▶ TASK DETAILS
Exactly as it appears, restate the whole listing.

▶ DATASET CONTENT
☆ ☆ ☆

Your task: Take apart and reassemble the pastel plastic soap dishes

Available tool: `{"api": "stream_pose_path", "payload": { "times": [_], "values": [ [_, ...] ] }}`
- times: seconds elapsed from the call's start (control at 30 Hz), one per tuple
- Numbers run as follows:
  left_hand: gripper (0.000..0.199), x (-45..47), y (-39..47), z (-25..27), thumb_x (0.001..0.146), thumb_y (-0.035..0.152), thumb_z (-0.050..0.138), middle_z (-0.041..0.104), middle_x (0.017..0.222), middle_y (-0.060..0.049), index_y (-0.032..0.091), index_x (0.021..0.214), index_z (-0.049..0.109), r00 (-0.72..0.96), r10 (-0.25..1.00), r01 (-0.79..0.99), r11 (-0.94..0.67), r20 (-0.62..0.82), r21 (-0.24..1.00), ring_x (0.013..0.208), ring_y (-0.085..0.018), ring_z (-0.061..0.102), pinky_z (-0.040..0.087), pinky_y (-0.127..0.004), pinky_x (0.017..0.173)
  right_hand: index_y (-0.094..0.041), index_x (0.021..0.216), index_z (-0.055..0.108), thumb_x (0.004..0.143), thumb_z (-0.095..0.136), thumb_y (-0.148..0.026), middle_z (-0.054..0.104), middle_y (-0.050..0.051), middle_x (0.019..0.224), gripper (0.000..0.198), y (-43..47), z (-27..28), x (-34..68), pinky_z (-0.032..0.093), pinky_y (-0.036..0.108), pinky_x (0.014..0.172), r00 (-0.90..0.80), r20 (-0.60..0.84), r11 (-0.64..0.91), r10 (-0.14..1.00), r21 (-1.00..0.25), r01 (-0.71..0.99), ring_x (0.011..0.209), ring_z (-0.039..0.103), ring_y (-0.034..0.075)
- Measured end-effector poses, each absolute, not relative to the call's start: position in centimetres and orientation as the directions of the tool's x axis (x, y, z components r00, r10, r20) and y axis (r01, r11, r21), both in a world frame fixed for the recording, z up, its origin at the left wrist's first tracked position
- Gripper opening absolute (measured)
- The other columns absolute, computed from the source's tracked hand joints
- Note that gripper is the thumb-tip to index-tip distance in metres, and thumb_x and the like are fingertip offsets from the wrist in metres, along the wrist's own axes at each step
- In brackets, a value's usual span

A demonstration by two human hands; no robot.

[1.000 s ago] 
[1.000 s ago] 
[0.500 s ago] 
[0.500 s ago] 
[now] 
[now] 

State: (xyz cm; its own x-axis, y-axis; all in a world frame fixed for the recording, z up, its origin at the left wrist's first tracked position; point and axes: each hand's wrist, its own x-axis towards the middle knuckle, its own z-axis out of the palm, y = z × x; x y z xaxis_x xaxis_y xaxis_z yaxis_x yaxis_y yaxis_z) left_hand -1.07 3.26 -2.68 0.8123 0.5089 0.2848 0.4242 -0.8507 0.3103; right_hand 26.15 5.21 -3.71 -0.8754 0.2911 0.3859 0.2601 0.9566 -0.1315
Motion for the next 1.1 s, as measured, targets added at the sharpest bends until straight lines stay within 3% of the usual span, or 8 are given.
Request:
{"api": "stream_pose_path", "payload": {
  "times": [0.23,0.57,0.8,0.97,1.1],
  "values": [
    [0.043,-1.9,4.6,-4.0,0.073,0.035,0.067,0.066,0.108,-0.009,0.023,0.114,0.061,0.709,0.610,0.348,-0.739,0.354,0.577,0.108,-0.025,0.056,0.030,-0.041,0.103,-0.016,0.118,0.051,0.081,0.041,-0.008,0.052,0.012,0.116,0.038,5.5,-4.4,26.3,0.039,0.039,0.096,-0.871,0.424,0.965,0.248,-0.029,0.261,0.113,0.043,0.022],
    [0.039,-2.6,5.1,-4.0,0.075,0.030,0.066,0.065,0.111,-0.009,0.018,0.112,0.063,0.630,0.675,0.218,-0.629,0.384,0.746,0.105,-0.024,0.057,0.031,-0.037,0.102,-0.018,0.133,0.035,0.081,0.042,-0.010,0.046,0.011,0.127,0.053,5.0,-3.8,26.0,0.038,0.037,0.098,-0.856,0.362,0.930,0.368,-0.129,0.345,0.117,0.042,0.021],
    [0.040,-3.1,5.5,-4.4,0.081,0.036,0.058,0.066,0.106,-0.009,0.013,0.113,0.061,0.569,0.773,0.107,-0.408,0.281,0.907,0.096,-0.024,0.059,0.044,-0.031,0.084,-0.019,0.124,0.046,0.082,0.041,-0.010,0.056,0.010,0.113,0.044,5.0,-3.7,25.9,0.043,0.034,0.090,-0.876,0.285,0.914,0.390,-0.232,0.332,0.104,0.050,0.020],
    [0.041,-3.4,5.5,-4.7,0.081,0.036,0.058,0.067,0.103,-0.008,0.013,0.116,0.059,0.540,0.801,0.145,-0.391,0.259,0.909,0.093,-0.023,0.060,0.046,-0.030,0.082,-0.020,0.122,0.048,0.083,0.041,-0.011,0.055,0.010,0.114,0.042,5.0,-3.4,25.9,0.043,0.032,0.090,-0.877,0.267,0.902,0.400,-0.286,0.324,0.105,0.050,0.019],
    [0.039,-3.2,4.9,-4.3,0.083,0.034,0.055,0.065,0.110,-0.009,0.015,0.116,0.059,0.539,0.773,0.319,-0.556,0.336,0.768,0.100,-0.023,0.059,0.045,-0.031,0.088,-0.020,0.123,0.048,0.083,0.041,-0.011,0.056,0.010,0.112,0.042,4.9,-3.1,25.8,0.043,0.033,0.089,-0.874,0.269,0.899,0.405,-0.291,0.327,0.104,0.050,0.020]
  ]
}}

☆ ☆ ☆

▶ OUTPUT
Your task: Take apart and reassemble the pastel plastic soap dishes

Available tool: `{"api": "stream_pose_path", "payload": { "times": [_], "values": [ [_, ...] ] }}`
- times: seconds elapsed from the call's start (control at 30 Hz), one per tuple
- Numbers run as follows:
  left_hand: gripper (0.000..0.199), x (-45..47), y (-39..47), z (-25..27), thumb_x (0.001..0.146), thumb_y (-0.035..0.152), thumb_z (-0.050..0.138), middle_z (-0.041..0.104), middle_x (0.017..0.222), middle_y (-0.060..0.049), index_y (-0.032..0.091), index_x (0.021..0.214), index_z (-0.049..0.109), r00 (-0.72..0.96), r10 (-0.25..1.00), r01 (-0.79..0.99), r11 (-0.94..0.67), r20 (-0.62..0.82), r21 (-0.24..1.00), ring_x (0.013..0.208), ring_y (-0.085..0.018), ring_z (-0.061..0.102), pinky_z (-0.040..0.087), pinky_y (-0.127..0.004), pinky_x (0.017..0.173)
  right_hand: index_y (-0.094..0.041), index_x (0.021..0.216), index_z (-0.055..0.108), thumb_x (0.004..0.143), thumb_z (-0.095..0.136), thumb_y (-0.148..0.026), middle_z (-0.054..0.104), middle_y (-0.050..0.051), middle_x (0.019..0.224), gripper (0.000..0.198), y (-43..47), z (-27..28), x (-34..68), pinky_z (-0.032..0.093), pinky_y (-0.036..0.108), pinky_x (0.014..0.172), r00 (-0.90..0.80), r20 (-0.60..0.84), r11 (-0.64..0.91), r10 (-0.14..1.00), r21 (-1.00..0.25), r01 (-0.71..0.99), ring_x (0.011..0.209), ring_z (-0.039..0.103), ring_y (-0.034..0.075)
- Measured end-effector poses, each absolute, not relative to the call's start: position in centimetres and orientation as the directions of the tool's x axis (x, y, z components r00, r10, r20) and y axis (r01, r11, r21), both in a world frame fixed for the recording, z up, its origin at the left wrist's first tracked position
- Gripper opening absolute (measured)
- The other columns absolute, computed from the source's tracked hand joints
- Note that gripper is the thumb-tip to index-tip distance in metres, and thumb_x and the like are fingertip offsets from the wrist in metres, along the wrist's own axes at each step
- In brackets, a value's usual span

A demonstration by two human hands; no robot.

[1.000 s ago] 
[1.000 s ago] 
[0.500 s ago] 
[0.500 s ago] 
[now] 
[now] 

State: (xyz cm; its own x-axis, y-axis; all in a world frame fixed for the recording, z up, its origin at the left wrist's first tracked position; point and axes: each hand's wrist, its own x-axis towards the middle knuckle, its own z-axis out of the palm, y = z × x; x y z xaxis_x xaxis_y xaxis_z yaxis_x yaxis_y yaxis_z) left_hand -1.07 3.26 -2.68 0.8123 0.5089 0.2848 0.4242 -0.8507 0.3103; right_hand 26.15 5.21 -3.71 -0.8754 0.2911 0.3859 0.2601 0.9566 -0.1315
Motion for the next 1.1 s, as measured, targets added at the sharpest bends until straight lines stay within 3% of the usual span, or 8 are given.
Request:
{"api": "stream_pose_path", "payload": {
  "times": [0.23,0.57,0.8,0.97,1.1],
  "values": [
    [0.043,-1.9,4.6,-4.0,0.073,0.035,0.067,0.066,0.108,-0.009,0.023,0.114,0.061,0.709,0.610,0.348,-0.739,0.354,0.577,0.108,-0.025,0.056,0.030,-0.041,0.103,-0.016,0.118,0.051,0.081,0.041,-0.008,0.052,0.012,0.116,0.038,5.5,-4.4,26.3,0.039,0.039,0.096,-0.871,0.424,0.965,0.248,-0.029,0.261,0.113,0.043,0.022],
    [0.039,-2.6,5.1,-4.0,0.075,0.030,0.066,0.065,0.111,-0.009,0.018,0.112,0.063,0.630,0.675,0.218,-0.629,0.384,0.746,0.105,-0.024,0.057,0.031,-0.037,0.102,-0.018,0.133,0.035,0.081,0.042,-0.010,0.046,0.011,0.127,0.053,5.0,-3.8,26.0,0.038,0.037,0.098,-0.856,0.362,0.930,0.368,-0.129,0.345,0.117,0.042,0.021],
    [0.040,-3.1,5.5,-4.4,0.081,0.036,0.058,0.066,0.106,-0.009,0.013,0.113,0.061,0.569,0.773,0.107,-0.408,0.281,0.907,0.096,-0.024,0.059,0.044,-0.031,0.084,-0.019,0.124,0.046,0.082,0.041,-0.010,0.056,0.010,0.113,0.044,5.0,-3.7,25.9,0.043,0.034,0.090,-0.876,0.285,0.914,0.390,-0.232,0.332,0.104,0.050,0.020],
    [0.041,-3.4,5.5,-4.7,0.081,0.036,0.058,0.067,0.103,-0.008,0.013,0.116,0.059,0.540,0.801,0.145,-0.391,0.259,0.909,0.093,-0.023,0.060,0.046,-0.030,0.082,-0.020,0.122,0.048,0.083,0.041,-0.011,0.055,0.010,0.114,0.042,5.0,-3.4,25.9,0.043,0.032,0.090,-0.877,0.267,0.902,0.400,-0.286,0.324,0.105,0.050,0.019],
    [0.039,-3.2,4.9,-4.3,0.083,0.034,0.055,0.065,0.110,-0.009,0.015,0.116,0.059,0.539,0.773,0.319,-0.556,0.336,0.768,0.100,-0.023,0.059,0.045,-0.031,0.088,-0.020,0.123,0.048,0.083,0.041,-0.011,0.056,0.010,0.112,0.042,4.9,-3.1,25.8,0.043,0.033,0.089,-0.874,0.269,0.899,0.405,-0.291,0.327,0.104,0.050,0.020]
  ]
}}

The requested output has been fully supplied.